Please return, with no alterations, the lines below from the very first through the one that contains "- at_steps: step".
((
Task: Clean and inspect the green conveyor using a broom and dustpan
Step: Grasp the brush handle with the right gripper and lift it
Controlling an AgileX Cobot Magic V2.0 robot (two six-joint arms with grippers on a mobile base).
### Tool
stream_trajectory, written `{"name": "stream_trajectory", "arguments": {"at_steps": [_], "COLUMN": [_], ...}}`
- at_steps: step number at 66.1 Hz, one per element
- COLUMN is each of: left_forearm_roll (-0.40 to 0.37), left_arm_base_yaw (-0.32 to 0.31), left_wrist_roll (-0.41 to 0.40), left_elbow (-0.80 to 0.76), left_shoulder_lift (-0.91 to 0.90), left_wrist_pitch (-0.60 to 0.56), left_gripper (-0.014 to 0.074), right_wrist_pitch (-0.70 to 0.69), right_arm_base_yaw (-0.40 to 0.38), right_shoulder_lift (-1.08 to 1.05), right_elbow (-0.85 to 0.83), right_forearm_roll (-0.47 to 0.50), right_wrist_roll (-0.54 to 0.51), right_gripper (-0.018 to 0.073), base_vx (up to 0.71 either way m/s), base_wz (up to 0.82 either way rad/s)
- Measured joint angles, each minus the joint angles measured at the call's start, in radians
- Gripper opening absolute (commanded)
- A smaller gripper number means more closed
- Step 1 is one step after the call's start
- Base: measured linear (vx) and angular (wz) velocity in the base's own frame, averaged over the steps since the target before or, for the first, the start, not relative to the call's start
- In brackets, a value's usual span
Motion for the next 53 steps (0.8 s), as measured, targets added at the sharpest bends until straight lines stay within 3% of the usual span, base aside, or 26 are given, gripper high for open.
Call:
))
▶ **SOLUTION**
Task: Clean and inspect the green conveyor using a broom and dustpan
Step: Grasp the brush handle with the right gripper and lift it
Controlling an AgileX Cobot Magic V2.0 robot (two six-joint arms with grippers on a mobile base).
### Tool
stream_trajectory, written `{"name": "stream_trajectory", "arguments": {"at_steps": [_], "COLUMN": [_], ...}}`
- at_steps: step number at 66.1 Hz, one per element

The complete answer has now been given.